▶ [Task objective]:
Extract only the lines from the start of the entries below to the line with "Image 5 is the", inclusive; omit every picture.
▼
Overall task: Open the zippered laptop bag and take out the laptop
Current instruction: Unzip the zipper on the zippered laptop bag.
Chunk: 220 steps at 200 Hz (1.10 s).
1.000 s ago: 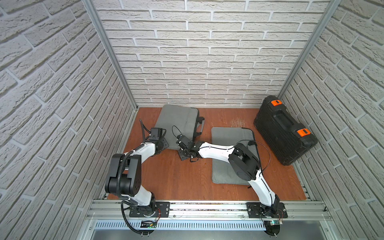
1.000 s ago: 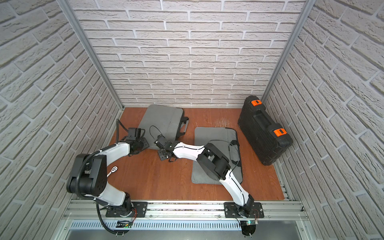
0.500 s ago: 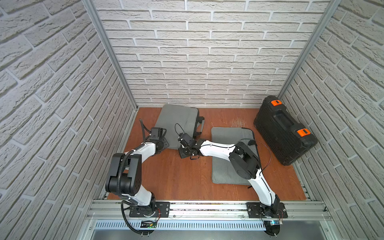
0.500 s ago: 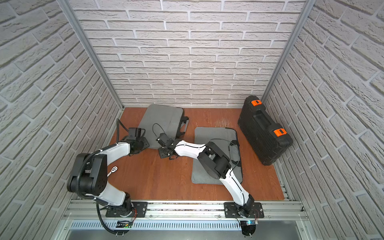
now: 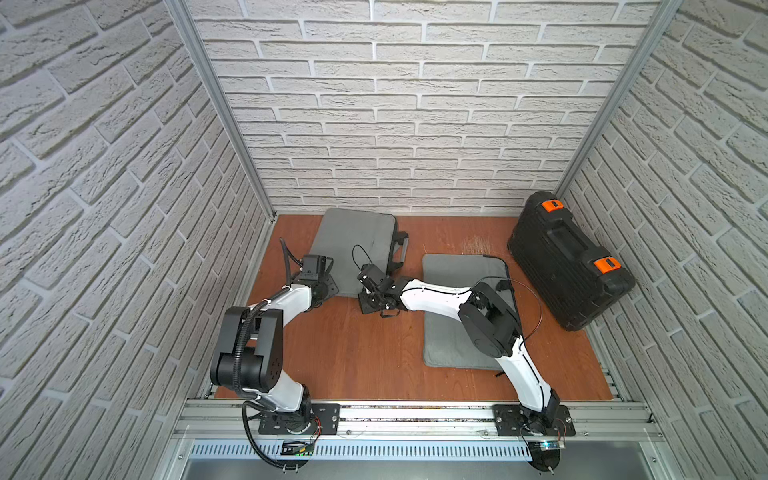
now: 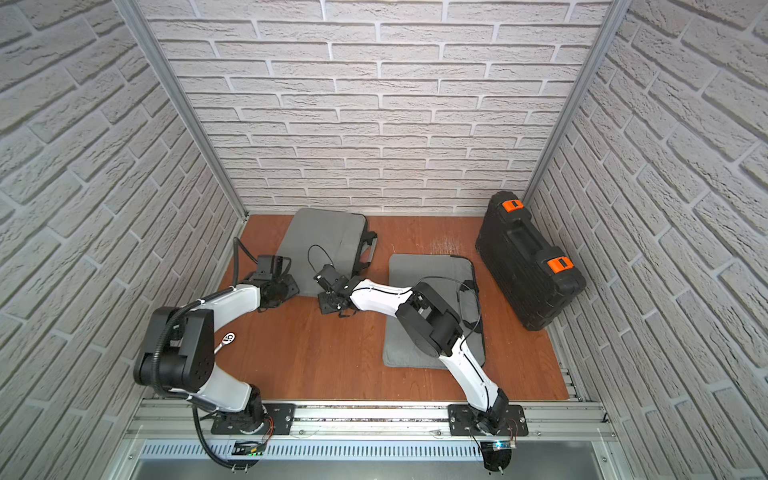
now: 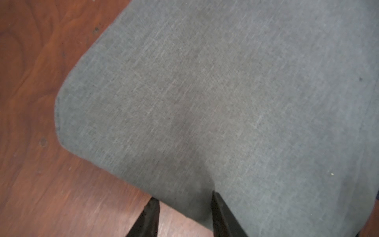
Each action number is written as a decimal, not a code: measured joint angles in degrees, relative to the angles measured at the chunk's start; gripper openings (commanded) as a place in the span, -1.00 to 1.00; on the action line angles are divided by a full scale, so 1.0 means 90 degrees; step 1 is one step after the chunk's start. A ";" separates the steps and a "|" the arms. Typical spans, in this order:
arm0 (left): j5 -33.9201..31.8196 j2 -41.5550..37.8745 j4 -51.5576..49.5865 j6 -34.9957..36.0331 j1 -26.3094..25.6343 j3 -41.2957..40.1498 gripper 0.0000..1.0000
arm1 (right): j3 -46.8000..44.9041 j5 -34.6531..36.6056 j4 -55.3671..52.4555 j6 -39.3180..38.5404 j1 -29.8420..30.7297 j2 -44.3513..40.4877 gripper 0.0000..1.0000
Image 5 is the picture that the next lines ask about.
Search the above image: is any grey zippered laptop bag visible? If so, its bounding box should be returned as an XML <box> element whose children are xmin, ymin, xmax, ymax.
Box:
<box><xmin>309</xmin><ymin>208</ymin><xmax>409</xmax><ymax>298</ymax></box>

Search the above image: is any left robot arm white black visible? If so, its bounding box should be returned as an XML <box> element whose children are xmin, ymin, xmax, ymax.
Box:
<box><xmin>209</xmin><ymin>274</ymin><xmax>338</xmax><ymax>434</ymax></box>

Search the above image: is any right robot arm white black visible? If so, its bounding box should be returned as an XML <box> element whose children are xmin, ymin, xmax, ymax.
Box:
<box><xmin>358</xmin><ymin>273</ymin><xmax>560</xmax><ymax>435</ymax></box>

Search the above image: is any grey laptop sleeve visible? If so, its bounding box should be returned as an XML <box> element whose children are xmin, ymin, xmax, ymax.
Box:
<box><xmin>421</xmin><ymin>253</ymin><xmax>518</xmax><ymax>371</ymax></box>

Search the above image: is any black plastic tool case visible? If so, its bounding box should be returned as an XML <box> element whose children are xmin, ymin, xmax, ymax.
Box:
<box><xmin>507</xmin><ymin>191</ymin><xmax>636</xmax><ymax>331</ymax></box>

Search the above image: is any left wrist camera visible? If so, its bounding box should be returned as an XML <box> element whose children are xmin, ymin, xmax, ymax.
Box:
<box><xmin>298</xmin><ymin>254</ymin><xmax>333</xmax><ymax>282</ymax></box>

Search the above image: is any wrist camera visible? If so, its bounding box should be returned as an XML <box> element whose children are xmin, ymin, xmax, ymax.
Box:
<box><xmin>357</xmin><ymin>263</ymin><xmax>391</xmax><ymax>293</ymax></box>
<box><xmin>298</xmin><ymin>254</ymin><xmax>333</xmax><ymax>282</ymax></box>

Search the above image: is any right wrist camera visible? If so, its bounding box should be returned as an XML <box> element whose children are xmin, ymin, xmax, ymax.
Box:
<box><xmin>357</xmin><ymin>263</ymin><xmax>391</xmax><ymax>293</ymax></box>

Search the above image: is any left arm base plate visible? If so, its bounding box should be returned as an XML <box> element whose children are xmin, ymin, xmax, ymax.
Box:
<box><xmin>258</xmin><ymin>402</ymin><xmax>341</xmax><ymax>435</ymax></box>

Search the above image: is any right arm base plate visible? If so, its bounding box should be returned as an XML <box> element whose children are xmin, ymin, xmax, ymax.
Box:
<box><xmin>491</xmin><ymin>404</ymin><xmax>576</xmax><ymax>438</ymax></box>

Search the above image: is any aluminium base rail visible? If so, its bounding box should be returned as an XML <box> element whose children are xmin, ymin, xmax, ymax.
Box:
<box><xmin>170</xmin><ymin>398</ymin><xmax>664</xmax><ymax>445</ymax></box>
▲
▶ [Reply to the exercise]:
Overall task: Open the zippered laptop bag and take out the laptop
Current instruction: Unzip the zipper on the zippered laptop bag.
Chunk: 220 steps at 200 Hz (1.10 s).
1.000 s ago: 
1.000 s ago: 
0.500 s ago: 
0.500 s ago: 
now: 
now: 
now: 
Each action number is written as a decimal, not a code: measured joint angles in degrees, relative to the angles measured at the chunk's start; gripper openings (commanded) as a place in the span, -1.00 to 1.00; on the action line angles are divided by a full scale, so 1.0 means 90 degrees; step 1 is one step after the chunk's start. A ";" separates the steps and a "|" the arms. Typical spans, in this order:
arm0 (left): j5 -33.9201..31.8196 j2 -41.5550..37.8745 j4 -51.5576..49.5865 j6 -34.9957..36.0331 j1 -26.3094..25.6343 j3 -41.2957..40.1498 gripper 0.0000..1.0000
arm1 (right): j3 -46.8000..44.9041 j5 -34.6531..36.6056 j4 -55.3671..52.4555 j6 -39.3180..38.5404 j1 -29.8420..30.7297 j2 -44.3513..40.4877 gripper 0.0000..1.0000
Image 5 is the picture that the next lines ask about.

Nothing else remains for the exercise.